### Task details
Output exactly the first line of the listing and each line after it, through the line that contains "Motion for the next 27"; add nothing else.

### Entries shown
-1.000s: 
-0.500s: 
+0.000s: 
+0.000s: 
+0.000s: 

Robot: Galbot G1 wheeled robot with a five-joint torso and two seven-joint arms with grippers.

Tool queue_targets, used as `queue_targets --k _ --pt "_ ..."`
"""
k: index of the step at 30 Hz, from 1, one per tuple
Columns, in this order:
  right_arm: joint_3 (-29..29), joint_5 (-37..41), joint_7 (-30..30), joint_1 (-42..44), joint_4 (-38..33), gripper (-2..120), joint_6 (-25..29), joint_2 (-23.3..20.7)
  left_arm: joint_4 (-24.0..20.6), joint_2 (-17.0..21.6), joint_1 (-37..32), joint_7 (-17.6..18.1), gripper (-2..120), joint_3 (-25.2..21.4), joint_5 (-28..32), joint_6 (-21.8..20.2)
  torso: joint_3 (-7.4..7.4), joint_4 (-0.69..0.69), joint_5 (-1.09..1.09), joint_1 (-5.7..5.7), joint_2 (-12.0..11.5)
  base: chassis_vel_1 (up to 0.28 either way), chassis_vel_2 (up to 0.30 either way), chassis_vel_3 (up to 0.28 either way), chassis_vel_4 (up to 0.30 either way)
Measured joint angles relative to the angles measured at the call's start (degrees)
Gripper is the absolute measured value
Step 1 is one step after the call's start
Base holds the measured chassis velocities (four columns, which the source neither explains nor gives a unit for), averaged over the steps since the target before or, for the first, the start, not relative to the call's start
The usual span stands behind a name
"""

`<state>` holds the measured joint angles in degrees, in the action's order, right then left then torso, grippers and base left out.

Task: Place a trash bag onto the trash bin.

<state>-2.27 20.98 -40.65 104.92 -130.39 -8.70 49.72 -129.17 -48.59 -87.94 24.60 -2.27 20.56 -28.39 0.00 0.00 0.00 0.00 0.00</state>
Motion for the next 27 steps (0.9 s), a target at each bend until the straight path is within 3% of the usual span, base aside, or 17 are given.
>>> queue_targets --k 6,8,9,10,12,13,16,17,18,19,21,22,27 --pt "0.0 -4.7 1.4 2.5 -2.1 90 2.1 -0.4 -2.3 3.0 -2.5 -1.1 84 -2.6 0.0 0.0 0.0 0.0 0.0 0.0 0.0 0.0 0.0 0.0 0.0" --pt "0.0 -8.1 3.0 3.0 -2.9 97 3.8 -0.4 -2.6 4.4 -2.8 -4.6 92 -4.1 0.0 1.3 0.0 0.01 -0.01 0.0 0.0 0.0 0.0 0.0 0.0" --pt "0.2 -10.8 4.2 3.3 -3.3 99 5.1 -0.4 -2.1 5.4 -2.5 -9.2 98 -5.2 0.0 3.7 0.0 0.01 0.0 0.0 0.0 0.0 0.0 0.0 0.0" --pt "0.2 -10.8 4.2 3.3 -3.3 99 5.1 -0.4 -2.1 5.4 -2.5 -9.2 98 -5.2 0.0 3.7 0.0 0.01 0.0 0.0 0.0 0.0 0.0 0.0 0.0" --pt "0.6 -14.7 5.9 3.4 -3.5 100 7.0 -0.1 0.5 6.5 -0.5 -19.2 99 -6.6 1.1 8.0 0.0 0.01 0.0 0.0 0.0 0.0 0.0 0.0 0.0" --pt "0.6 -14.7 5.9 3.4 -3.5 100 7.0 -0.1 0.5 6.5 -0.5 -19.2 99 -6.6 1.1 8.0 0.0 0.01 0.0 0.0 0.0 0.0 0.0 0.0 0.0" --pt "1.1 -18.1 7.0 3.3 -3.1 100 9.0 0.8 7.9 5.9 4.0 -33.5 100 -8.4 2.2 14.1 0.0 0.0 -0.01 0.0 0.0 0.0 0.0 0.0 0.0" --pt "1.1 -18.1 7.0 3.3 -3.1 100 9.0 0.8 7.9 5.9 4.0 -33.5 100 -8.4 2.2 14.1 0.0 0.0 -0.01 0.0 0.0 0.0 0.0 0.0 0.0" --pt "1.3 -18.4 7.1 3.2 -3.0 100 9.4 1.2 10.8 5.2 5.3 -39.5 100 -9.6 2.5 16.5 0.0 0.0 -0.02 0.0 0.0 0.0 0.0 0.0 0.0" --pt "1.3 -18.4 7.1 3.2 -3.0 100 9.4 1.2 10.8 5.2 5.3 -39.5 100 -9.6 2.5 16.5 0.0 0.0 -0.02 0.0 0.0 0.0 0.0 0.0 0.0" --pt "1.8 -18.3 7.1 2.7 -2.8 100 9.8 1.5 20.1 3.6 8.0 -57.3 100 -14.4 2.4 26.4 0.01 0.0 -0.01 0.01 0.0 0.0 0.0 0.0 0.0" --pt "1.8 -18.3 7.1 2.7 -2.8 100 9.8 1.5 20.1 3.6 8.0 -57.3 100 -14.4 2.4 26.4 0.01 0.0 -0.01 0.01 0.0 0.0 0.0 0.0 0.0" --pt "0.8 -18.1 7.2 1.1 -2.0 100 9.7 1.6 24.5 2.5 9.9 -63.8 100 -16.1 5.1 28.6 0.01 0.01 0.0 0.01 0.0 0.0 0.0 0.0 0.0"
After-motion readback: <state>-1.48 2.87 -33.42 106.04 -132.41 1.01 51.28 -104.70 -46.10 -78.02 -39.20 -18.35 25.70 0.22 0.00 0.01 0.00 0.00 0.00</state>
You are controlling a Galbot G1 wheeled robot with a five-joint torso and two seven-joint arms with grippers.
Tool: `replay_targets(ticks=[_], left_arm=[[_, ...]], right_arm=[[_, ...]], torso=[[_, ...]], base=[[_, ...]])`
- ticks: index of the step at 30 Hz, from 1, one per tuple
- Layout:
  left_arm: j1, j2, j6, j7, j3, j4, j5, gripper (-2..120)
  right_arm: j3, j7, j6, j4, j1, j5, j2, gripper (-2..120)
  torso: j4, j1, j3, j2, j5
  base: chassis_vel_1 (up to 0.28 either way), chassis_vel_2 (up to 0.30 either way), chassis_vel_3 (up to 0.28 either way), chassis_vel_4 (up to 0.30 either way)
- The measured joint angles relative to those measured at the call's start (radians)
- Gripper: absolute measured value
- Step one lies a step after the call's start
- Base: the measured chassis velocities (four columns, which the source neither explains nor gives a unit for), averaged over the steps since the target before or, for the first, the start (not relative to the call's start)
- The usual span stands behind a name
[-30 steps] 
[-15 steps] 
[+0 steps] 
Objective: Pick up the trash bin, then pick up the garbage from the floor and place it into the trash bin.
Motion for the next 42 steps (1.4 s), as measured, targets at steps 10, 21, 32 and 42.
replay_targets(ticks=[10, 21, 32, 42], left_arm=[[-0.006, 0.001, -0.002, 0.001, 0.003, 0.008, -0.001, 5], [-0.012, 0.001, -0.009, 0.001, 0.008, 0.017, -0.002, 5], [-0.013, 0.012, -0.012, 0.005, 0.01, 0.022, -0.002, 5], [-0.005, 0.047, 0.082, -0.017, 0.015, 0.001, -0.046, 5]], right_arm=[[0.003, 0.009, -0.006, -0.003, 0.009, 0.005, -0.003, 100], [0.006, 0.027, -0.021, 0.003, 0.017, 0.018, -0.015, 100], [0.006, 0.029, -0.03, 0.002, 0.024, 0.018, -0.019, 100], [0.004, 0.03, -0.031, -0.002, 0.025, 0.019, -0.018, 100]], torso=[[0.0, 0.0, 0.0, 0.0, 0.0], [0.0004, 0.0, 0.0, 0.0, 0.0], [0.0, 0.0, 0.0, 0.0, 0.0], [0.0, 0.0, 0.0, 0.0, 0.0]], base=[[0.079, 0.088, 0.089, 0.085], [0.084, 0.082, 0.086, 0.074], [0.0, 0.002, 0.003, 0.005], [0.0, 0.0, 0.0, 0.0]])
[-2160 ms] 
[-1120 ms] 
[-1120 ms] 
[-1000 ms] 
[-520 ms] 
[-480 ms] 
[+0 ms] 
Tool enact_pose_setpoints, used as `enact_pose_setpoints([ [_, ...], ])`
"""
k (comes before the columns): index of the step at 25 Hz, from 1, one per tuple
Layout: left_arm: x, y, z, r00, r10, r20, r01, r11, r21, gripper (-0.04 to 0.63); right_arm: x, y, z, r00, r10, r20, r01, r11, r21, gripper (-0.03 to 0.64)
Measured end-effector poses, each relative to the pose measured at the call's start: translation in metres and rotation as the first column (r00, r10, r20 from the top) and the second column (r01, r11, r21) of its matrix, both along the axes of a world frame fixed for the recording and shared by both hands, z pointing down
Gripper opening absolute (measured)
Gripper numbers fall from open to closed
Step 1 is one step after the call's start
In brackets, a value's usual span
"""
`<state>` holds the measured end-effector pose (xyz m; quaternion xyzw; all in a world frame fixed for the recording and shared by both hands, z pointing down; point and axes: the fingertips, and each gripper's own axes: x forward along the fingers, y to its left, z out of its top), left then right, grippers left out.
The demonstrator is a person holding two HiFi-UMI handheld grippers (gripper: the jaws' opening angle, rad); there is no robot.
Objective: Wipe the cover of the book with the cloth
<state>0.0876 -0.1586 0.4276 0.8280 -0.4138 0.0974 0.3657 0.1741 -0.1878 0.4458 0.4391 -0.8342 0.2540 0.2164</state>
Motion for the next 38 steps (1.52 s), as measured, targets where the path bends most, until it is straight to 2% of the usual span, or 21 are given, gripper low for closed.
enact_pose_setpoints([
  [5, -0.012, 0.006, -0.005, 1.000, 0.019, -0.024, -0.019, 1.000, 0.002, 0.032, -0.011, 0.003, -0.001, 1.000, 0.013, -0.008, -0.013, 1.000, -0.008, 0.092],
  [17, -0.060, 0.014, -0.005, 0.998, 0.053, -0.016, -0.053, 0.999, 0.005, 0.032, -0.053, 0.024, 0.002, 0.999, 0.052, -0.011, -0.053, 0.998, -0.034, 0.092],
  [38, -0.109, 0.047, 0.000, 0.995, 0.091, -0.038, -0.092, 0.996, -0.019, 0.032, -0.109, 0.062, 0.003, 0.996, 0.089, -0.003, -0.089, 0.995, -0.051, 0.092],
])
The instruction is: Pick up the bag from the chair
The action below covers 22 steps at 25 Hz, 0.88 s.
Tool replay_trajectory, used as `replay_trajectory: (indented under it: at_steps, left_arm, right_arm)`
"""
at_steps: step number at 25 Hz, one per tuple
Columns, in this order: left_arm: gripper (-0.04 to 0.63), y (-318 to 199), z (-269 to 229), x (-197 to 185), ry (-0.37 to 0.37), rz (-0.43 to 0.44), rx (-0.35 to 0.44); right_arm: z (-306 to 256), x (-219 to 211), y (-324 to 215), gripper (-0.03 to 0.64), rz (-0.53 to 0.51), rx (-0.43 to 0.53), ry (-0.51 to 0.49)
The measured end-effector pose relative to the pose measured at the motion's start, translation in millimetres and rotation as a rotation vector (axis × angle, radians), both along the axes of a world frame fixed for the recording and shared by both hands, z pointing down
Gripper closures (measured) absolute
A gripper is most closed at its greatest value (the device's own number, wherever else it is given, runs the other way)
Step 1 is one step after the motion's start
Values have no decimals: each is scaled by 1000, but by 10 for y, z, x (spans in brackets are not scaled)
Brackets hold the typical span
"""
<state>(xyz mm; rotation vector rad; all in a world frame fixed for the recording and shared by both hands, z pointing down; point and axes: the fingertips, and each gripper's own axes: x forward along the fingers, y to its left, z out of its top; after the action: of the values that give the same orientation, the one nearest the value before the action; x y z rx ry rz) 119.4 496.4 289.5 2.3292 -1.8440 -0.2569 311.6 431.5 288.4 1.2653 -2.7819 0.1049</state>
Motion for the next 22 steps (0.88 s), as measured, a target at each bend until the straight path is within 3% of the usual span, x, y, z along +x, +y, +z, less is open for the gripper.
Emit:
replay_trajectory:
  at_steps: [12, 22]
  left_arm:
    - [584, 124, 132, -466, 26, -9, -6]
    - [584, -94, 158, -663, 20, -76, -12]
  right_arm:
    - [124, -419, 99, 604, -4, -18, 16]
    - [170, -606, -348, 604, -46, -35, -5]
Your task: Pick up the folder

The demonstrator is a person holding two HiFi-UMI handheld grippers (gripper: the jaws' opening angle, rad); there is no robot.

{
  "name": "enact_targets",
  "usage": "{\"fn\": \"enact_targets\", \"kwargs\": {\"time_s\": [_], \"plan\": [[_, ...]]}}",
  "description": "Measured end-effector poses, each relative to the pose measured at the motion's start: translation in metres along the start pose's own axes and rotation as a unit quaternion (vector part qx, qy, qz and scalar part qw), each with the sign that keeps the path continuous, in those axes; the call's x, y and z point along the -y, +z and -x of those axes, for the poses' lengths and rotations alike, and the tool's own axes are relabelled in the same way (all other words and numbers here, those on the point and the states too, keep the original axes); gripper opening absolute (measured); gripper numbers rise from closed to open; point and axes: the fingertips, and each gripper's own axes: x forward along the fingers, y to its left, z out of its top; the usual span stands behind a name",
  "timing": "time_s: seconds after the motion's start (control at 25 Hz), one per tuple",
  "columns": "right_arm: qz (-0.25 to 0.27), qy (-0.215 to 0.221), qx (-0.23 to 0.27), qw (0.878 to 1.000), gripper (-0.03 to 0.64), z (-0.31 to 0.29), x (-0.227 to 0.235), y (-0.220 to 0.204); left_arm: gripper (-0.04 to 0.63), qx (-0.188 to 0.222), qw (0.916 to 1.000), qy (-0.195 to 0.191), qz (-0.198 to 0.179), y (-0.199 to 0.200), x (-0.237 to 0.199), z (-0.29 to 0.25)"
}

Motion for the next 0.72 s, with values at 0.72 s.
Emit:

### The answer
-1.000s: 
-0.500s: 
+0.000s: 
+0.000s: 
+0.000s: 

Robot: Galbot G1 wheeled robot with a five-joint torso and two seven-joint arms with grippers.

Tool queue_targets, used as `queue_targets --k _ --pt "_ ..."`
"""
k: index of the step at 30 Hz, from 1, one per tuple
Columns, in this order:
  right_arm: joint_3 (-29..29), joint_5 (-37..41), joint_7 (-30..30), joint_1 (-42..44), joint_4 (-38..33), gripper (-2..120), joint_6 (-25..29), joint_2 (-23.3..20.7)
  left_arm: joint_4 (-24.0..20.6), joint_2 (-17.0..21.6), joint_1 (-37..32), joint_7 (-17.6..18.1), gripper (-2..120), joint_3 (-25.2..21.4), joint_5 (-28..32), joint_6 (-21.8..20.2)
  torso: joint_3 (-7.4..7.4), joint_4 (-0.69..0.69), joint_5 (-1.09..1.09), joint_1 (-5.7..5.7), joint_2 (-12.0..11.5)
  base: chassis_vel_1 (up to 0.28 either way), chassis_vel_2 (up to 0.30 either way), chassis_vel_3 (up to 0.28 either way), chassis_vel_4 (up to 0.30 either way)
Measured joint angles relative to the angles measured at the call's start (degrees)
Gripper is the absolute measured value
Step 1 is one step after the call's start
Base holds the measured chassis velocities (four columns, which the source neither explains nor gives a unit for), averaged over the steps since the target before or, for the first, the start, not relative to the call's start
The usual span stands behind a name
"""

`<state>` holds the measured joint angles in degrees, in the action's order, right then left then torso, grippers and base left out.

Task: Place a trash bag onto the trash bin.

<state>-2.27 20.98 -40.65 104.92 -130.39 -8.70 49.72 -129.17 -48.59 -87.94 24.60 -2.27 20.56 -28.39 0.00 0.00 0.00 0.00 0.00</state>
Motion for the next 27 steps (0.9 s), a target at each bend until the straight path is within 3% of the usual span, base aside, or 17 are given.

No further output is required here.